Where a line in the listing below contains the word "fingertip", copy that line.

■ **EXERCISE INPUTS**
□ □ □ □

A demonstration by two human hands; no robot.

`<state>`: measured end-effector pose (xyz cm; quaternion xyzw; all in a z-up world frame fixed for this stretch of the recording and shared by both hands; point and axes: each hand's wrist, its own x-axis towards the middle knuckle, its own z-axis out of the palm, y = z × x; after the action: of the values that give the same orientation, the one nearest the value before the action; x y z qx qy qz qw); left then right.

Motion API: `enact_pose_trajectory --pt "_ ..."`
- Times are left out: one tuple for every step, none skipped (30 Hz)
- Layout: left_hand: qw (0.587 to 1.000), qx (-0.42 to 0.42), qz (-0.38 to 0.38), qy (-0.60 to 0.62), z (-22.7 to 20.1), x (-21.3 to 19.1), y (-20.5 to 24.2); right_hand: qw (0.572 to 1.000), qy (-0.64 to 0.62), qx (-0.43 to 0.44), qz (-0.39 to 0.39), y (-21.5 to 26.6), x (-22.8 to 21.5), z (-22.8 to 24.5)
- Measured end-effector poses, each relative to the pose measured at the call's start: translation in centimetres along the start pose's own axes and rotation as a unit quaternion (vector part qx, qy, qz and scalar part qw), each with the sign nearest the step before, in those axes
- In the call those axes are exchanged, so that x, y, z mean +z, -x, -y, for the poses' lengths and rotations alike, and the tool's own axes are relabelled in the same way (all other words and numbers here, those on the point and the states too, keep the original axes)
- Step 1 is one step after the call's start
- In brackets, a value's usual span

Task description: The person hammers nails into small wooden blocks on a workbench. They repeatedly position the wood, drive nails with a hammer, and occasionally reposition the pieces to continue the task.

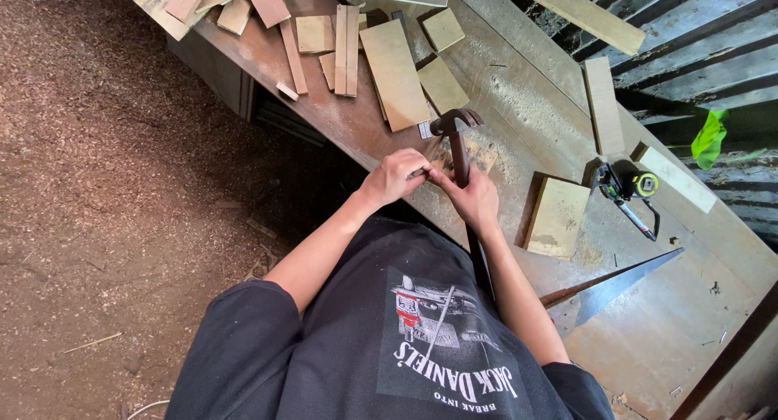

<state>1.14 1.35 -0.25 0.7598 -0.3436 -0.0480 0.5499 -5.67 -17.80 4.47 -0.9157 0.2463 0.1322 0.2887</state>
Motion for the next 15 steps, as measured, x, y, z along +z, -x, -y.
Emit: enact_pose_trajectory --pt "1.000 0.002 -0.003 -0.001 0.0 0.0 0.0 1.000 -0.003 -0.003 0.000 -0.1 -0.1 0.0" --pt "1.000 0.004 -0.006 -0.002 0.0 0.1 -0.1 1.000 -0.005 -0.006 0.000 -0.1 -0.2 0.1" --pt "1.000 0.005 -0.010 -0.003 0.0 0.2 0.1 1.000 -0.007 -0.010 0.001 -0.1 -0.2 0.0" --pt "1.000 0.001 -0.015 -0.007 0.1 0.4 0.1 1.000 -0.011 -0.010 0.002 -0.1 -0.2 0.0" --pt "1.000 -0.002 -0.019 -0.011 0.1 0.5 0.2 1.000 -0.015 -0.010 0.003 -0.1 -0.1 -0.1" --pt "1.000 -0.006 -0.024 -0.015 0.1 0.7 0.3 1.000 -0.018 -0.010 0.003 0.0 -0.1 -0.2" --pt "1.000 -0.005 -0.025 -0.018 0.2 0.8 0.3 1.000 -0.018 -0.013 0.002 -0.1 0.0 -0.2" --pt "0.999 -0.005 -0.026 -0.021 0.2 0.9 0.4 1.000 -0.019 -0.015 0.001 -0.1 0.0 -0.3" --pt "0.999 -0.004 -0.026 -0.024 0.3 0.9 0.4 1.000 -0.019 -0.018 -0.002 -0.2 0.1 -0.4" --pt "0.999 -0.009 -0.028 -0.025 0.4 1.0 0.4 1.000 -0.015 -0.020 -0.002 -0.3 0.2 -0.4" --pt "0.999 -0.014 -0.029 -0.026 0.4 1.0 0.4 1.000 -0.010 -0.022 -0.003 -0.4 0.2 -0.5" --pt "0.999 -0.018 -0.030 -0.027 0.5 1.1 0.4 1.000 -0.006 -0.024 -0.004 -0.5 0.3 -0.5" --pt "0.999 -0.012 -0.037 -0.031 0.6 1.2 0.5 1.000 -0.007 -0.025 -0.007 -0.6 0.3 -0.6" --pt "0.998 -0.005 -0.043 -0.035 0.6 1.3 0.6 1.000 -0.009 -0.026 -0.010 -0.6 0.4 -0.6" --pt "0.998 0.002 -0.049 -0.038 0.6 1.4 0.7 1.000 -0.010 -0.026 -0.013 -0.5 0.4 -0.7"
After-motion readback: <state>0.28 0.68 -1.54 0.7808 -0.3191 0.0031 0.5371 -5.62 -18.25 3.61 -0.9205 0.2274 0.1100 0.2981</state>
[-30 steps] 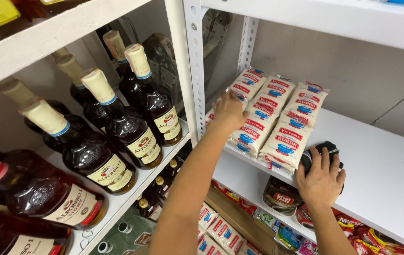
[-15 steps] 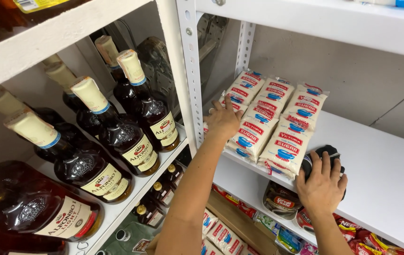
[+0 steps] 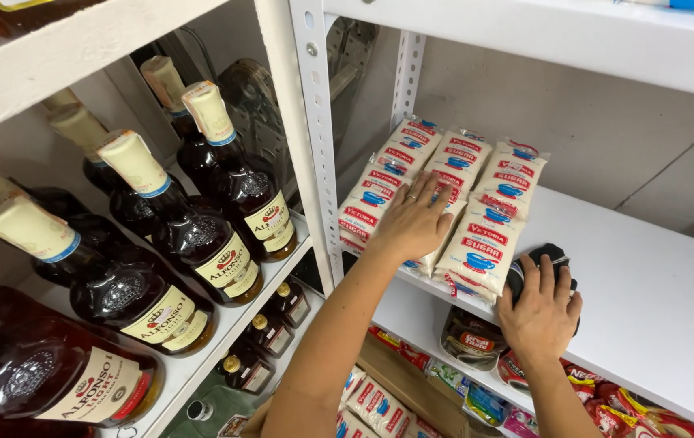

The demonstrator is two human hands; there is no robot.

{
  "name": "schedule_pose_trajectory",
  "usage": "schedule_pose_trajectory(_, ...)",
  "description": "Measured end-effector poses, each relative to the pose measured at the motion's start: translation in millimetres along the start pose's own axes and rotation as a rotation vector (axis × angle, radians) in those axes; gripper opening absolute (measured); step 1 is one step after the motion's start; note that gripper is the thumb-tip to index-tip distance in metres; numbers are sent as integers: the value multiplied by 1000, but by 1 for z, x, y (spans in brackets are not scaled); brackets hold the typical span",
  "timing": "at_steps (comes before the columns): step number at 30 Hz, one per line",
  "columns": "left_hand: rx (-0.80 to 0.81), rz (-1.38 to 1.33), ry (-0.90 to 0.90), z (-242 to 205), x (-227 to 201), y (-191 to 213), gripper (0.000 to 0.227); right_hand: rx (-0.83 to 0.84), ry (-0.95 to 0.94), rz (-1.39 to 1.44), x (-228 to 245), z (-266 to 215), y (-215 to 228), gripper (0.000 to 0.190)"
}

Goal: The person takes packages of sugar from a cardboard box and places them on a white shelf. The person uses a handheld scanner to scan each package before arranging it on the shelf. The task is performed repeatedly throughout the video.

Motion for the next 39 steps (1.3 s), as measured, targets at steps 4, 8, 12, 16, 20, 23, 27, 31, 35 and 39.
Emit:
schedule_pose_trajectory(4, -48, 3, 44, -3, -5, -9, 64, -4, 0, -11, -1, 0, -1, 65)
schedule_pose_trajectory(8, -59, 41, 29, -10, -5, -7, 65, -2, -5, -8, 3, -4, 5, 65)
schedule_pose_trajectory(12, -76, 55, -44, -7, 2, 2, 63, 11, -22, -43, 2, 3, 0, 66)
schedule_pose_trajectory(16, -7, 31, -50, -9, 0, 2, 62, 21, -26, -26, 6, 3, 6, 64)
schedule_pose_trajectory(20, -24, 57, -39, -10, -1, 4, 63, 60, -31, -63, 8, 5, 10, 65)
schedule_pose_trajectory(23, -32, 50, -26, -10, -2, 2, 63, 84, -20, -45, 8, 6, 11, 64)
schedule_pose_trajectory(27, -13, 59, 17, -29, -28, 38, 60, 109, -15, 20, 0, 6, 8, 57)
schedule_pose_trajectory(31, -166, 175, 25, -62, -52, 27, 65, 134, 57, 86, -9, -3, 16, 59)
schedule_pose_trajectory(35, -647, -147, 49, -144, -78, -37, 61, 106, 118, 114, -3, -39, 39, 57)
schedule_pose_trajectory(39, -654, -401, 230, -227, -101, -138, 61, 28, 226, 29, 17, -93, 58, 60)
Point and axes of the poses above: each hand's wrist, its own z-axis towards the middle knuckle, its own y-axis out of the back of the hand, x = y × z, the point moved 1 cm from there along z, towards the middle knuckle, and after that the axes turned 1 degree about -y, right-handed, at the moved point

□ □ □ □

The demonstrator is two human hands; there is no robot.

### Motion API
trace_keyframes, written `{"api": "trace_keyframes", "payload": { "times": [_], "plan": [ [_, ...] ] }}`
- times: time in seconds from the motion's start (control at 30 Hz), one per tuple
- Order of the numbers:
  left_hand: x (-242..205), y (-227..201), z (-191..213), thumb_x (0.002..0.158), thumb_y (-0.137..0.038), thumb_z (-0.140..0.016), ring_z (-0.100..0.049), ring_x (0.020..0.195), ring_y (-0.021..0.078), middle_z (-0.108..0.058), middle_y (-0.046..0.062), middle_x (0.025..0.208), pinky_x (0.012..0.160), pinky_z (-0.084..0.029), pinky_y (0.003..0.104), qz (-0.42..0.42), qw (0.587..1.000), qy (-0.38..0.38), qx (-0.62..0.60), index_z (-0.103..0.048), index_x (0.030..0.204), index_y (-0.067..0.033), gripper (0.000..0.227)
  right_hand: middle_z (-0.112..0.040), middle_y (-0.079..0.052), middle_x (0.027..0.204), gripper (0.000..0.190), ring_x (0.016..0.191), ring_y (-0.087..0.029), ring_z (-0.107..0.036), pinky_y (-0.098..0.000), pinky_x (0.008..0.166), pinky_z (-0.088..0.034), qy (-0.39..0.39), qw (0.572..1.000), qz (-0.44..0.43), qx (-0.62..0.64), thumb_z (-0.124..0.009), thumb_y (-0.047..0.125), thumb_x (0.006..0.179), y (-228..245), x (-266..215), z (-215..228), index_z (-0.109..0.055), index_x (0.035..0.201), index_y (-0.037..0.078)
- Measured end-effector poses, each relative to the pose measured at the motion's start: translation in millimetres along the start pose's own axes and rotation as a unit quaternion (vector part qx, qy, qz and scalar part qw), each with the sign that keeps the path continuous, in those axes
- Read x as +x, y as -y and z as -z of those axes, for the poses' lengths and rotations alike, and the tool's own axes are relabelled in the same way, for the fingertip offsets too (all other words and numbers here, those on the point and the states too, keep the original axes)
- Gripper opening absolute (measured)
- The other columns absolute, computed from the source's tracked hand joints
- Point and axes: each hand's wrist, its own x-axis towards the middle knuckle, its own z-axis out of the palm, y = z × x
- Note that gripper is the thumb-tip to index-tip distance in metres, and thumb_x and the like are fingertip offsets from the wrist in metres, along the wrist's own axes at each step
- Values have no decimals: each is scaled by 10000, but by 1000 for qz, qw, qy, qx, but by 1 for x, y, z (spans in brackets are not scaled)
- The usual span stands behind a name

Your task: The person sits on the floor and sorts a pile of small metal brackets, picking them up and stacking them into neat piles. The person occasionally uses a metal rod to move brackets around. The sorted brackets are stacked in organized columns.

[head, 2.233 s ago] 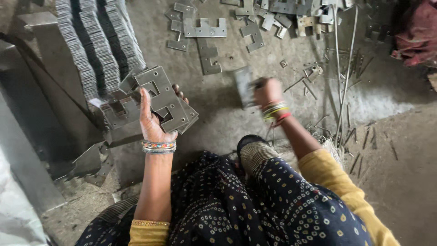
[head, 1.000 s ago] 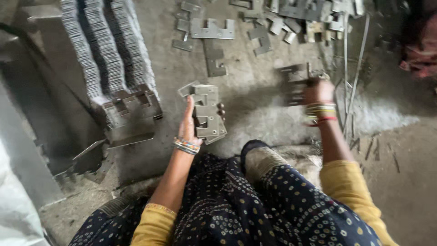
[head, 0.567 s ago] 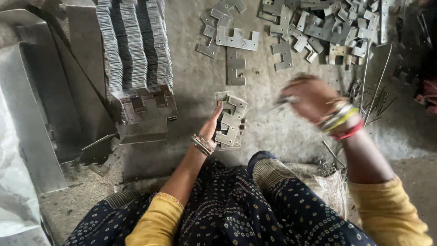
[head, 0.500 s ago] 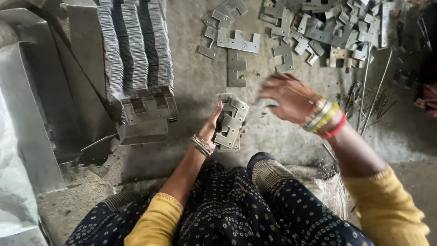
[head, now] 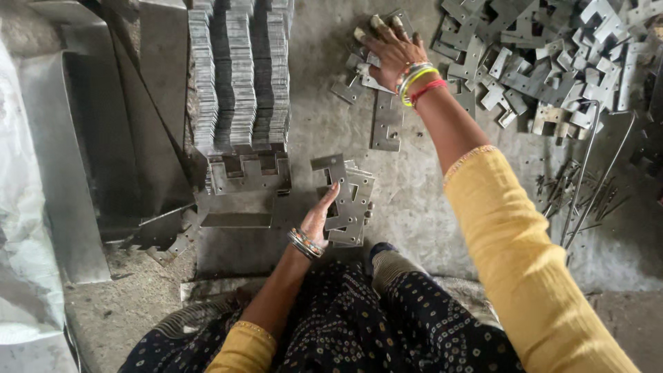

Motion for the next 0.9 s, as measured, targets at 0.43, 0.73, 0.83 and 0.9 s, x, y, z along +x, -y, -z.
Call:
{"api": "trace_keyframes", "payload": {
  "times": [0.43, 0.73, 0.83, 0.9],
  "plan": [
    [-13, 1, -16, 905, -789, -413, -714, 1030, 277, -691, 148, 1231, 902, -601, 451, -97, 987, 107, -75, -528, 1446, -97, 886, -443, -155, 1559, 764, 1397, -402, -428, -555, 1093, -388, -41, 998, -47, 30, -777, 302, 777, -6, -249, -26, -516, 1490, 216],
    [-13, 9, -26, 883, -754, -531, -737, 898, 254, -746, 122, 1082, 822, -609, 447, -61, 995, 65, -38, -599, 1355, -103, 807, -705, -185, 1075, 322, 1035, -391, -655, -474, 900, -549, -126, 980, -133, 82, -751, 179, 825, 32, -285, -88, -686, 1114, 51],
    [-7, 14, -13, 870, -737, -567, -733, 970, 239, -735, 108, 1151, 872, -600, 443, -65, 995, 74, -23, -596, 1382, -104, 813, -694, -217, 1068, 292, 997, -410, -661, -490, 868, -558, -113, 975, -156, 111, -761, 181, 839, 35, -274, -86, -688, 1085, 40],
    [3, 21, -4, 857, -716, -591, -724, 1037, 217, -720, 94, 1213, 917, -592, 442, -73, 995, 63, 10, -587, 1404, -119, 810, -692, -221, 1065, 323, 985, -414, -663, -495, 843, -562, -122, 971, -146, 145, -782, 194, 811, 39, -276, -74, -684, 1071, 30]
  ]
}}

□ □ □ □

■ **OUTPUT OF THE TASK**
- Read x as +x, y as -y and z as -z of those axes, for the poses' lengths and rotations alike, and the tool's own axes are relabelled in the same way, for the fingertip offsets too (all other words and numbers here, those on the point and the states too, keep the original axes)
- Note that gripper is the thumb-tip to index-tip distance in metres, and thumb_x and the like are fingertip offsets from the wrist in metres, along the wrist's own axes at each step

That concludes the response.